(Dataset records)
* * * * * * *
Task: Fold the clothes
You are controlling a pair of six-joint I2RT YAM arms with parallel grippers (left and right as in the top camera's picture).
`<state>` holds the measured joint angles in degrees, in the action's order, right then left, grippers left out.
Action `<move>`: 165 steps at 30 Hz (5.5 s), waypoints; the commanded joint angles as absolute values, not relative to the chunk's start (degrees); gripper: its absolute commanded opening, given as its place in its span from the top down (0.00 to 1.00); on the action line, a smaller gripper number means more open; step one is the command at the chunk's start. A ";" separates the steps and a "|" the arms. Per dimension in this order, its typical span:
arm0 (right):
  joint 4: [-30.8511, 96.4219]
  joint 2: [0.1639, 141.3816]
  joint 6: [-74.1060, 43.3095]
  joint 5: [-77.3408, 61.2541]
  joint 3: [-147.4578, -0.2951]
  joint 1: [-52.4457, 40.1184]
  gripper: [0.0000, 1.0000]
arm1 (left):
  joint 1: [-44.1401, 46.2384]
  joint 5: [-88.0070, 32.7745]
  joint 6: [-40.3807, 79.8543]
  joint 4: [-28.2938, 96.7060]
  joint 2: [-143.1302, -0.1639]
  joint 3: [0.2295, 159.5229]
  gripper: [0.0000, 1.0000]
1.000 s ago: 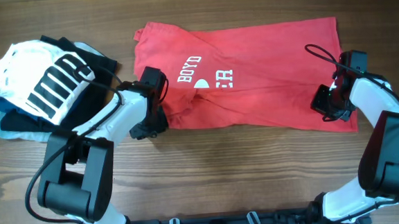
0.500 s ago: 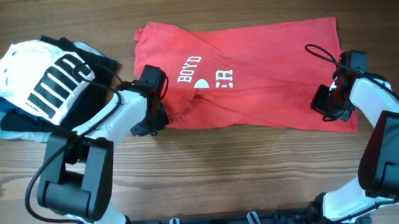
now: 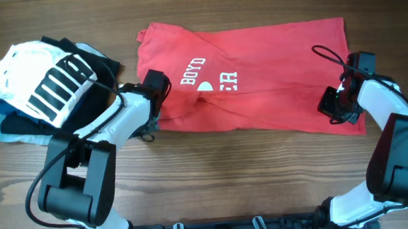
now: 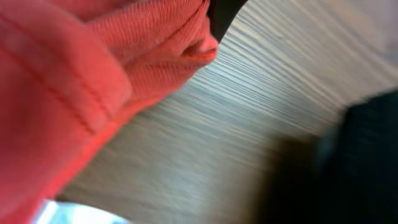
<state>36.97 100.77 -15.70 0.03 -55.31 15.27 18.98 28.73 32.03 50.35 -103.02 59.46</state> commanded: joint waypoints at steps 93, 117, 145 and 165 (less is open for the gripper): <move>37.60 102.06 -17.63 5.10 -54.24 15.51 0.94 | 14.31 31.48 19.90 34.81 -92.27 42.96 0.90; 40.49 95.64 -18.94 0.91 -58.94 19.20 0.87 | 20.25 17.34 21.39 27.90 -74.87 45.87 0.96; 43.44 106.39 -16.95 9.43 -58.50 19.57 0.79 | 17.96 -7.86 25.78 38.17 -104.09 45.87 0.82; 51.44 95.83 -23.92 4.80 -58.52 26.63 0.92 | 13.96 -10.68 22.87 43.20 -94.65 46.19 0.78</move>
<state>52.36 102.69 -24.36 7.27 -58.87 26.41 13.69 -12.78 24.36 43.57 -96.71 49.71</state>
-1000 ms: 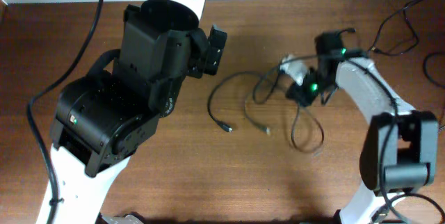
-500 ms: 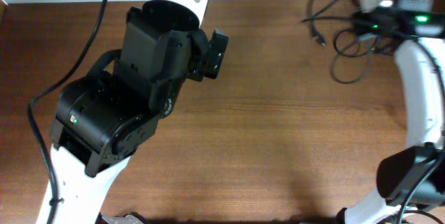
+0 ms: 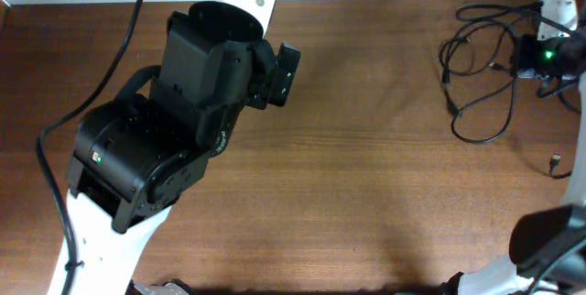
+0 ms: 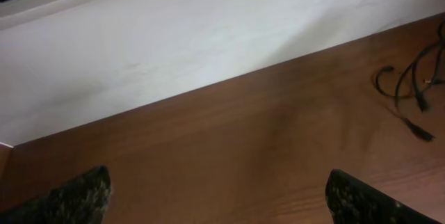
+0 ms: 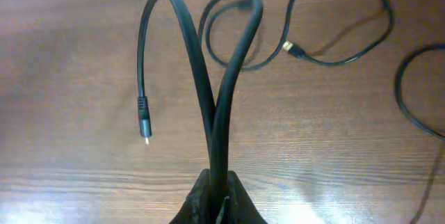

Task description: Untangle cables

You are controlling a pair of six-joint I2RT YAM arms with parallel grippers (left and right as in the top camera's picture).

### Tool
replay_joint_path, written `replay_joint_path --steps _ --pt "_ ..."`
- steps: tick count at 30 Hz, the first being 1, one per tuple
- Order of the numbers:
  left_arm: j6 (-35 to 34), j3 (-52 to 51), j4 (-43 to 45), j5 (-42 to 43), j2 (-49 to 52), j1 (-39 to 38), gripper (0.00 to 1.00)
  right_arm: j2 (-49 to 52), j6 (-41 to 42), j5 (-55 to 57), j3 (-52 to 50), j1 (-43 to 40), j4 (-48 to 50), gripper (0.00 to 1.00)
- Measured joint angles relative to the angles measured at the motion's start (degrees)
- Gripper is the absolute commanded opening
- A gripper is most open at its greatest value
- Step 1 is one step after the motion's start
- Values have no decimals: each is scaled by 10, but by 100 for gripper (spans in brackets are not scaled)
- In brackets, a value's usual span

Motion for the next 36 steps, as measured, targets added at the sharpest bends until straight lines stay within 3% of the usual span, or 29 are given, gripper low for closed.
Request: replay_joint_path --steps 5,13,28,36 --pt "0 0 -16 13 0 0 99 -74 75 48 1 -69 -2 4" --pt "0 0 -12 17 0 0 99 -79 115 75 -39 -177 36 4" --pt "0 0 -11 17 0 0 99 -78 113 43 -179 -160 104 4" --pt "0 0 -11 17 0 0 99 -78 110 40 -325 -155 194 4"
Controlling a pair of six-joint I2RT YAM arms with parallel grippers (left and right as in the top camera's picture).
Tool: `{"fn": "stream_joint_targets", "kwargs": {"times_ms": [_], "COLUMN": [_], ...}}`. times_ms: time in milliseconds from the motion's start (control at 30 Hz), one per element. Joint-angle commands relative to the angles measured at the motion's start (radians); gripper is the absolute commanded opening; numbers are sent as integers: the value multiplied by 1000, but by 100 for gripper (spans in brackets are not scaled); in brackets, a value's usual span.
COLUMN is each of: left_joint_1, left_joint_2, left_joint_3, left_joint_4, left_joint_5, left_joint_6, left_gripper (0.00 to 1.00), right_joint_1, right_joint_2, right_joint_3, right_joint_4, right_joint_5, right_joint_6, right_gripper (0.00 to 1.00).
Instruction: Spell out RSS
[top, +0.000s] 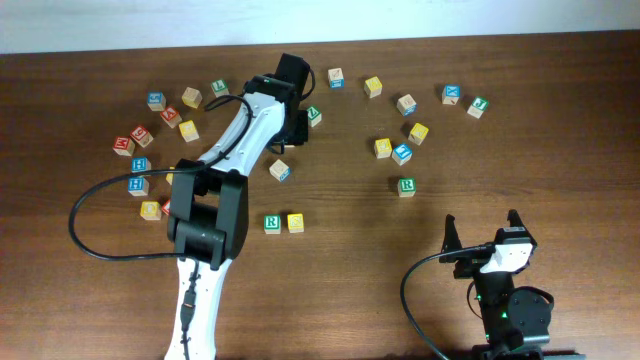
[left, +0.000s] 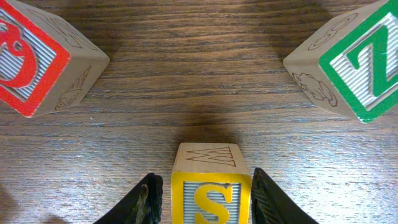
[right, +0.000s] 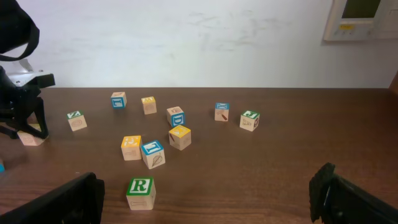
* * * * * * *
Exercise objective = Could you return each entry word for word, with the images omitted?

Answer to this problem =
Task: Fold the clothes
You are controlling a pair of six-joint I2RT YAM arms with parallel grippers (left and right as in the top camera's picture).
`<state>` holds the measured joint angles in degrees, in the action's order, right then left, grippers left out.
Action `<move>`: 165 steps at 30 Hz (5.5 s), waypoints; the commanded joint angles as absolute values, not relative to the chunk's start (degrees); gripper: its absolute commanded opening, given as its place in its span from the top down (0.00 to 1.00); on the action line, a smaller gripper number means more open; step one is the command at the chunk's start. A ";" separates the steps and a "|" the arms. Per dimension in this order, its typical span:
arm0 (right):
  joint 4: [-30.8511, 96.4219]
  joint 2: [0.1639, 141.3816]
  joint 6: [-74.1060, 43.3095]
  joint 5: [-77.3408, 61.2541]
  joint 3: [-147.4578, -0.2951]
  joint 1: [-52.4457, 40.1184]
  gripper: [0.0000, 1.0000]
arm1 (left):
  joint 1: [-44.1401, 46.2384]
  joint 5: [-88.0070, 32.7745]
  joint 6: [-40.3807, 79.8543]
  joint 4: [-28.2938, 96.7060]
  joint 2: [-143.1302, -0.1639]
  joint 3: [0.2295, 159.5229]
  gripper: [0.0000, 1.0000]
1.000 s ago: 
0.500 s ago: 
now: 
now: 
<state>36.97 100.77 -15.70 0.03 -55.31 15.27 18.98 28.73 32.03 50.35 -103.02 59.46</state> commanded: joint waypoints at steps 93, 117, 145 and 165 (less is open for the gripper): <move>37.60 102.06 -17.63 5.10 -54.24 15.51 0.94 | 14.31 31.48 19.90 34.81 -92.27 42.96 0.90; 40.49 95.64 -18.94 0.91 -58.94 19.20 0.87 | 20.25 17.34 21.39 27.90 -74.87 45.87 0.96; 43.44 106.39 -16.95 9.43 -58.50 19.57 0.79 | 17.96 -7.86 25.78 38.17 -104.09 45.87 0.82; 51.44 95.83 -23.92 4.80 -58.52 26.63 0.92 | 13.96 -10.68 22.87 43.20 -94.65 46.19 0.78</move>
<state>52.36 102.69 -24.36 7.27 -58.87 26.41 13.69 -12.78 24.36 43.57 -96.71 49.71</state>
-1000 ms: 
-500 ms: 
+0 ms: 
+0 ms: 
+0 ms: 

Task description: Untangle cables

You are controlling a pair of six-joint I2RT YAM arms with parallel grippers (left and right as in the top camera's picture).

### Tool
replay_joint_path, written `replay_joint_path --steps _ --pt "_ ..."`
- steps: tick count at 30 Hz, the first being 1, one per tuple
- Order of the numbers:
  left_arm: j6 (-35 to 34), j3 (-52 to 51), j4 (-43 to 45), j5 (-42 to 43), j2 (-49 to 52), j1 (-39 to 38), gripper (0.00 to 1.00)
  right_arm: j2 (-49 to 52), j6 (-41 to 42), j5 (-55 to 57), j3 (-52 to 50), j1 (-43 to 40), j4 (-48 to 50), gripper (0.00 to 1.00)
- Measured joint angles relative to the angles measured at the motion's start (degrees)
- Gripper is the absolute commanded opening
- A gripper is most open at its greatest value
- Step 1 is one step after the motion's start
- Values have no decimals: each is scaled by 10, but by 100 for gripper (spans in brackets are not scaled)
- In brackets, a value's usual span

Motion for the next 36 steps, as measured, targets added at the sharpest bends until straight lines stay within 3% of the usual span, or 29 are given, gripper low for closed.
Request: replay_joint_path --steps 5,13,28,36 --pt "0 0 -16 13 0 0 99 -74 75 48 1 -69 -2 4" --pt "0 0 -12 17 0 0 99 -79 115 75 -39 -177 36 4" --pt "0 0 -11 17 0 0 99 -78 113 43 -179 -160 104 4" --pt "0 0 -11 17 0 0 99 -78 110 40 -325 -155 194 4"
Controlling a pair of six-joint I2RT YAM arms with parallel grippers (left and right as in the top camera's picture).
Tool: `{"fn": "stream_joint_targets", "kwargs": {"times_ms": [_], "COLUMN": [_], ...}}`. times_ms: time in milliseconds from the motion's start (control at 30 Hz), one per element. Joint-angle commands relative to the angles measured at the motion's start (radians); gripper is the absolute commanded opening; numbers are sent as integers: the value multiplied by 1000, but by 100 for gripper (spans in brackets are not scaled); in brackets, a value's usual span.
COLUMN is each of: left_joint_1, left_joint_2, left_joint_3, left_joint_4, left_joint_5, left_joint_6, left_gripper (0.00 to 1.00), right_joint_1, right_joint_2, right_joint_3, right_joint_4, right_joint_5, right_joint_6, right_gripper (0.00 to 1.00).
Instruction: Spell out RSS
[top, +0.000s] 
[left, +0.000s] 
[right, +0.000s] 

The answer requires no additions.